Все это в поезде рассказала сама княгиня в присутствии деда, который подтверждал или отрицал наиболее спорные места.
О политике мы не разговаривали. Только когда машина стала у нашего подъезда, дед спросил меня:
— Что же ты думаешь делать, Эдди?
— Вероятно, подать в отставку, — ответил я. — Мой план, который я привез из России, не предусматривает договора с большевиками. Наоборот, я настаиваю на их полной изоляции. Но, конечно, прежде чем уходить, я постараюсь поговорить с кем надо.

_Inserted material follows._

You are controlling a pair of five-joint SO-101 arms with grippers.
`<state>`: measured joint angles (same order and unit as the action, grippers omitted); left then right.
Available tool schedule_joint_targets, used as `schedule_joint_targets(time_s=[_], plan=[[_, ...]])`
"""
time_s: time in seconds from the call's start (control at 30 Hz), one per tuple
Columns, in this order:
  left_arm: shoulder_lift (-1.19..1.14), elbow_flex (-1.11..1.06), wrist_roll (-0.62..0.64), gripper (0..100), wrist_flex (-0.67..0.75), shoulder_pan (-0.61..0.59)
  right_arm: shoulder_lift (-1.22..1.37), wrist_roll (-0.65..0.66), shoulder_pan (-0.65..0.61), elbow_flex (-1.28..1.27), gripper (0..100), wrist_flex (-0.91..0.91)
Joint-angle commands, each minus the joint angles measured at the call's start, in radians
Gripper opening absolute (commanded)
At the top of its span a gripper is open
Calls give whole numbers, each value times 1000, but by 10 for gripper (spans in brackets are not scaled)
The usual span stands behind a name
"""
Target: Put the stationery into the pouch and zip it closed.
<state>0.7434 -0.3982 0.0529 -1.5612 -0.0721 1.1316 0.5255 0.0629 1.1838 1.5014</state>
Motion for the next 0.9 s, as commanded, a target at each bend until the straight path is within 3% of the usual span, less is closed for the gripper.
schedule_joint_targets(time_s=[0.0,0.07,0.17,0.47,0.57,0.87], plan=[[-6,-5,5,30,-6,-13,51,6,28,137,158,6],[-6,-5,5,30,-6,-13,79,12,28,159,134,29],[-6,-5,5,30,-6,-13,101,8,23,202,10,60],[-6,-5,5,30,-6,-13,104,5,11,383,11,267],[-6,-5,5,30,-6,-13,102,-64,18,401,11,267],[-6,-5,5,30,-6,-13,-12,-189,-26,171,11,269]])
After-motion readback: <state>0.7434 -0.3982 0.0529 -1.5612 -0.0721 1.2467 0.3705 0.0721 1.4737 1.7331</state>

Я нашел, что квартира наша очень выиграла от вселения княгини. По-прежнему было холодно, но появилось множество предметов для согревания. Кроме того, нас накормили великолепным завтраком. Китаец сделал несомненные успехи. Не без грусти я сказал Долгорукому вечером, что нам, конечно, придется расстаться. Но мы решили, что Долгорукие найдут квартиру недалеко от нас, и мы будем часто видеться. Я обещал позаботиться о дальнейшей судьбе князя, о его службе в русском отделе Интеллидженс Сервис и о вознаграждении за те услуги, которые он уже оказал английской разведке.
22 марта я имел длительную беседу с майором Варбуртоном. Нельзя сказать, чтобы он был в восторге от новой политики по отношению к России. Он объяснял перемену курса тем, что Ллойд-Джордж сам взялся за дело. Черчилль не в фаворе.
— Сходите сегодня же к мистеру Черчиллю, Кент, — сказал мне Варбуртон на прощанье. — Он часто о вас справляется. Да и узнаете вы от него больше, чем от меня.
Мистер Черчилль назначил мне свидание в скаковом клубе, за чашкой кофе. К моему великому изумлению, он вовсе не пожелал со мной говорить о русской политике.
— Это меня слишком волнует, — заявил он вполне серьезно. — С тех пор как мы решили не воевать с большевиками, а торговать щетиной, я не могу говорить о Москве без содроганья. Все дело, конечно, в старике. Верно Сесиль сказал о нем: чего можно ждать от человека, у которого из подмышек торчат конские волосы? Он самый обыкновенный купец. Сходите к нему, и вы убедитесь в этом. Своими расспросами он вымотает у вас всю душу… А я не могу изменить своего правила: уж если бить, так бить до бесчувствия… Ну, расскажите, что любопытного вы видели в Сове-тии, помимо большевиков?
Я рассказал приключение со страусами, и оно очень понравилось мистеру Черчиллю.
— Черт возьми! — сказал он и щелкнул пальцами. — А ведь мы бы могли отхватить юг России, вместе с этими страусами. И Кавказ бы тогда остался за нами на веки вечные… Нет, должно быть, я никогда не успокоюсь… Однако не смею вас задерживать. Идите к старику. Я ему позвоню, чтобы он вас принял сегодня же.
Ллойд-Джордж, красный, грузный, веселый, с зачесанными височками, принял меня в девять часов вечера в своем частном кабинете на Абингдон-стрит. Мы с ним не были знакомы раньше, но он успел прочесть мой доклад и знал мои взгляды. Он действительно засыпал меня вопросами, но вопросами особыми, к которым я меньше всего готовился. Военное дело его не интересовало совсем, он спросил только, много ли царских офицеров в Красной армии, и, не выслушав как следует ответа, перешел к экономическому положению России.